Task goal
Write out the stretch of lines below that begins at the line with "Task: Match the" and ends at the line with "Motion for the", including both, exactly as given and nothing more.

Information shown
..........

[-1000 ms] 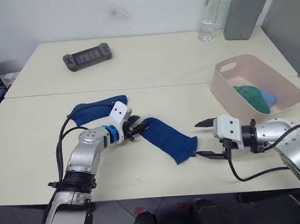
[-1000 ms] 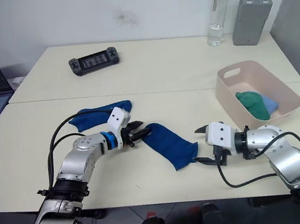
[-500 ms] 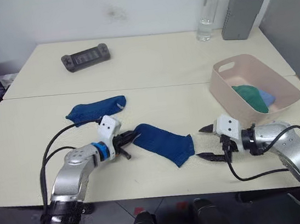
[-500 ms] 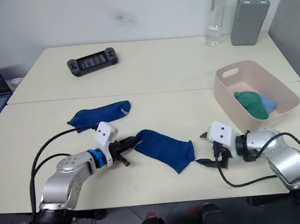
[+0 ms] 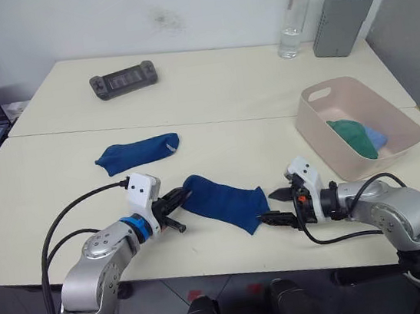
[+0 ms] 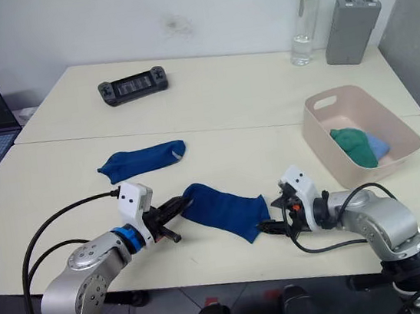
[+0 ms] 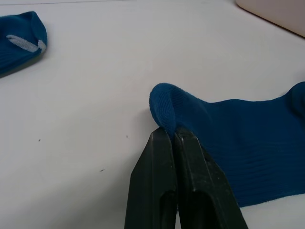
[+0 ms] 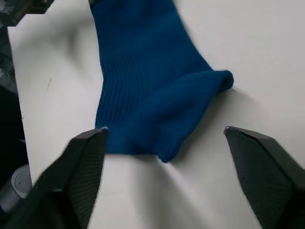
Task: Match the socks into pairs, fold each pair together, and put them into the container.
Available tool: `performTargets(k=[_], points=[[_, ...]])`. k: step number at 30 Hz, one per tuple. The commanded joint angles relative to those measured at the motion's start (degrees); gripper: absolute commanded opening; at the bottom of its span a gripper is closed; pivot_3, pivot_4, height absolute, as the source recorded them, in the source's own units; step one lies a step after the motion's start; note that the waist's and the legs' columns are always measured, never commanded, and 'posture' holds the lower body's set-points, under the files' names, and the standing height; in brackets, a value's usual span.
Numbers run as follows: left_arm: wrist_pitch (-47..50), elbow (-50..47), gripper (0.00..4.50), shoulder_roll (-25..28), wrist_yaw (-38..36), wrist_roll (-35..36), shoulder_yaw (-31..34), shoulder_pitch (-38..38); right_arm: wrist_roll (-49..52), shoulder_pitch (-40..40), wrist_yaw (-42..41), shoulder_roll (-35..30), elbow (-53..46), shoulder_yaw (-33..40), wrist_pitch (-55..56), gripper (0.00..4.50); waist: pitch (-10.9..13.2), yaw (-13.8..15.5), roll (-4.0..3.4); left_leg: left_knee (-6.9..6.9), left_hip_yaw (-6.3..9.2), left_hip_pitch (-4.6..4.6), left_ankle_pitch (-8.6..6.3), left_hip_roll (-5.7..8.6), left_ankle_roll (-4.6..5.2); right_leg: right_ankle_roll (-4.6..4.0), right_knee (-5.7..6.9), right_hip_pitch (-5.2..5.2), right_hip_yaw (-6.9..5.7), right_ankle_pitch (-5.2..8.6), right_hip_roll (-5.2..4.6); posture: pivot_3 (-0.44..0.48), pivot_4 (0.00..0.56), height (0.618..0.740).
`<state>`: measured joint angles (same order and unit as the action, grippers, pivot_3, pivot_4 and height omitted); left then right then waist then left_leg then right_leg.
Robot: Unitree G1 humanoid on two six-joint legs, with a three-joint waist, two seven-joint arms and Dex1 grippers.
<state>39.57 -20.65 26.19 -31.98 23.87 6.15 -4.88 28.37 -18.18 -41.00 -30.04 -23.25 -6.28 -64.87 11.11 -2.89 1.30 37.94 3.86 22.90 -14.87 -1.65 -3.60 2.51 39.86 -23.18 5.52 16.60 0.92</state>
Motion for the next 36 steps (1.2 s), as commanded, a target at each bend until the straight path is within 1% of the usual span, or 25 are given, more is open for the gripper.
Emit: performTargets(k=[1, 6, 8, 9, 10, 14, 17, 20, 23, 28, 29, 31, 32, 33, 35, 36], points=[[-0.03, -2.98, 0.0, 0.64, 0.27, 0.96, 0.78, 0.43, 1.8, -1.26, 1.13, 0.54, -0.21, 1.91, -0.74, 2.87, 0.0, -0.03, 0.0, 0.0, 0.0, 0.0, 0.0, 0.0, 0.0, 0.0, 0.0, 0.0, 0.0, 0.0, 0.0, 0.0, 0.15, 0.74], [0.05, -2.7, 0.0, 1.75, 0.05, 1.64, 1.68, 0.65, 2.91, -1.86, 0.96, 0.12, 0.43, 1.73, -1.01, 1.13, 0.0, -0.13, 0.0, 0.0, -0.01, 0.0, 0.0, -0.01, 0.0, 0.0, 0.0, 0.0, 0.0, 0.0, 0.01, 0.0, 0.15, 0.74], [0.14, -3.15, 0.0, 1.79, 0.27, 2.11, 1.99, 1.27, 3.63, -2.17, 0.89, -0.14, 0.59, 2.27, -1.14, 0.31, 0.0, -0.2, 0.0, 0.0, -0.02, 0.0, 0.0, -0.01, 0.0, 0.01, 0.0, 0.0, 0.01, 0.0, 0.01, 0.0, 0.15, 0.74], [0.26, -3.47, 0.0, 1.51, 0.64, 2.34, 2.11, 1.56, 3.98, -2.38, 0.65, -0.43, 0.78, 2.64, -1.15, 0.06, 0.0, -0.21, 0.0, 0.0, -0.02, -0.01, 0.0, -0.01, 0.0, 0.01, 0.0, 0.0, 0.0, 0.0, 0.01, 0.0, 0.15, 0.74], [0.49, -4.06, 0.0, 0.95, 1.07, 2.87, 2.34, 2.0, 4.31, -2.74, 0.26, -0.94, 1.13, 3.11, -1.2, 0.03, 0.0, -0.23, 0.0, 0.0, -0.02, 0.0, 0.0, -0.01, 0.0, 0.01, 0.0, -0.01, 0.0, 0.0, 0.01, 0.0, 0.15, 0.74], [1.2, -6.8, 0.0, -0.61, 3.58, 4.1, 2.93, 4.33, 4.42, -4.67, -2.07, -4.89, 3.76, 4.05, -0.07, 0.03, 0.0, -0.22, 0.0, 0.01, -0.05, 0.0, 0.0, 0.0, 0.0, 0.01, -0.02, 0.0, 0.03, 0.0, 0.0, 0.0, 0.15, 0.74], [1.01, -8.26, 0.0, -1.95, 5.17, 4.16, 1.93, 6.19, 3.15, -6.23, -3.98, -8.0, 6.34, 2.32, 2.15, 0.03, 0.0, -0.23, 0.0, 0.0, -0.06, 0.0, 0.0, -0.01, 0.01, 0.01, -0.03, 0.0, 0.02, 0.0, 0.0, 0.0, 0.15, 0.74], [-0.41, -6.78, 0.0, -3.37, 6.91, 2.56, 0.63, 6.27, 1.57, -7.34, -4.94, -9.95, 8.98, -0.13, 2.93, 0.03, 0.0, -0.23, 0.0, -0.01, -0.06, -0.01, 0.0, -0.01, 0.01, 0.01, -0.04, 0.0, 0.03, 0.0, 0.01, 0.0, 0.15, 0.74], [-1.09, -5.49, 0.0, -3.78, 7.66, 1.44, 0.12, 6.19, 0.67, -7.49, -5.1, -10.42, 10.09, -1.6, 3.24, 0.03, 0.0, -0.22, 0.0, 0.0, -0.09, 0.01, 0.0, 0.0, 0.01, 0.01, -0.06, 0.0, 0.06, 0.0, 0.0, 0.0, 0.15, 0.74], [-2.26, -5.42, 0.0, -3.13, 6.82, 0.87, -1.07, 7.06, 0.98, -8.03, -4.79, -8.95, 9.94, -0.69, 5.28, 0.03, 0.0, -0.31, 0.0, -0.01, -0.09, 0.0, 0.0, -0.01, 0.01, 0.01, -0.08, -0.01, 0.07, 0.0, 0.01, 0.0, 0.15, 0.74], [-2.8, -5.16, 0.0, -2.8, 6.3, 0.64, -1.29, 7.06, 0.91, -7.96, -5.12, -9.16, 9.68, -0.7, 5.88, 0.22, 0.0, -0.3, 0.0, -0.01, -0.09, 0.0, 0.0, -0.01, 0.01, 0.01, -0.08, -0.01, 0.07, 0.0, 0.01, 0.0, 0.15, 0.74], [-4.24, -4.45, 0.47, -1.84, 5.34, -0.05, -1.28, 6.8, 1.16, -7.77, -5.94, -9.56, 9.27, 0.03, 7.38, 0.61, 0.0, -0.28, 0.0, -0.01, -0.09, 0.01, 0.0, -0.01, 0.0, 0.01, -0.08, -0.01, 0.06, 0.0, 0.01, 0.0, 0.15, 0.74], [-4.37, -4.35, 0.64, -1.54, 4.85, 0.38, -0.73, 6.63, 1.14, -7.68, -6.67, -10.1, 9.08, 0.41, 8.53, 0.89, 0.0, -0.27, 0.0, -0.01, -0.09, 0.01, 0.0, -0.01, 0.01, 0.01, -0.09, -0.01, 0.05, 0.0, 0.01, 0.0, 0.15, 0.74], [-4.37, -4.28, 0.98, -1.06, 4.46, 0.8, -0.06, 6.45, 0.82, -7.61, -7.4, -10.86, 8.98, 0.67, 9.88, 1.3, 0.0, -0.27, 0.0, -0.01, -0.09, 0.01, 0.0, -0.01, 0.01, 0.01, -0.09, -0.01, 0.06, 0.0, 0.01, 0.0, 0.15, 0.74], [-4.78, -3.63, 1.6, 0.87, 3.12, 1.15, 1.86, 6.1, 0.38, -8.0, -8.41, -11.94, 8.99, 1.49, 12.49, 1.97, 0.0, -0.28, 0.0, -0.02, -0.1, 0.02, 0.0, 0.0, 0.01, 0.02, -0.13, -0.01, 0.06, 0.0, 0.0, 0.0, 0.15, 0.74], [-5.16, -3.25, 2.0, 2.43, 1.88, 1.27, 2.88, 6.04, -0.38, -8.05, -9.51, -13.0, 8.84, 1.33, 14.65, 2.37, 0.0, -0.28, 0.0, -0.02, -0.1, 0.02, 0.0, -0.01, 0.01, 0.02, -0.14, -0.01, 0.05, 0.0, 0.01, 0.0, 0.15, 0.74]])
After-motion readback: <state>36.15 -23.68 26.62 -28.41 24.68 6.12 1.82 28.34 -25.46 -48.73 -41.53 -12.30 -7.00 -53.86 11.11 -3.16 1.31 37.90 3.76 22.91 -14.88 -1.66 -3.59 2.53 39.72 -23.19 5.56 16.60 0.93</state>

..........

Final answer
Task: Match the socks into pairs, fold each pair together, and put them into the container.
Available tool: `performTargets(k=[_], points=[[_, ...]])`. k: step number at 30 Hz, one per tuple. The commanded joint angles relative to those measured at the motion's start (degrees); gripper: absolute commanded opening; at the bottom of its span a gripper is closed; pivot_3, pivot_4, height absolute, as the source recorded them, in the source's own units; step one lies a step after the motion's start; note that the waist's and the legs' columns are always measured, never commanded, and 'posture' holds the lower body's set-points, under the files' names, and the standing height; in brackets, a value's usual span.
Numbers run as follows: left_arm: wrist_pitch (-47..50), elbow (-50..47), gripper (0.00..4.50), shoulder_roll (-25..28), wrist_yaw (-38..36), wrist_roll (-35..36), shoulder_yaw (-31..34), shoulder_pitch (-38..38); right_arm: wrist_roll (-49..52), shoulder_pitch (-40..40), wrist_yaw (-42..41), shoulder_roll (-35..30), elbow (-53..46), shoulder_yaw (-33..40), wrist_pitch (-55..56), gripper (0.00..4.50); waist: pitch (-10.9..13.2), yaw (-13.8..15.5), roll (-4.0..3.4); left_leg: left_knee (-6.9..6.9), left_hip_yaw (-6.3..9.2), left_hip_pitch (-4.6..4.6), left_ankle_pitch (-8.6..6.3), left_hip_roll (-5.7..8.6), left_ankle_roll (-4.6..5.2); right_leg: right_ankle_roll (-4.6..4.0), right_knee (-5.7..6.9), right_hip_pitch (-5.2..5.2), right_hip_yaw (-6.9..5.7), right_ankle_pitch (-5.2..8.6), right_hip_roll (-5.2..4.6); posture: pivot_3 (-0.44..0.48), pivot_4 (0.00..0.56), height (0.618..0.740).
`<state>`: measured joint angles (same order and unit as the action, grippers, pivot_3, pivot_4 and height omitted); left then right then waist then left_leg then right_leg.
Robot: Unitree G1 humanoid on two six-joint legs, with a three-joint waist, two seven-joint arms and Dex1 grippers.
<state>39.57 -20.65 26.19 -31.98 23.87 6.15 -4.88 28.37 -18.18 -41.00 -30.04 -23.25 -6.28 -64.87 11.11 -2.89 1.30 37.94 3.86 22.90 -14.87 -1.65 -3.60 2.51 39.86 -23.18 5.52 16.60 0.92</state>
Motion for the next 36 steps (1.2 s), as commanded, a target at each bend until the straight path is within 1% of the usual span, or 25 are given, more is open for the gripper.

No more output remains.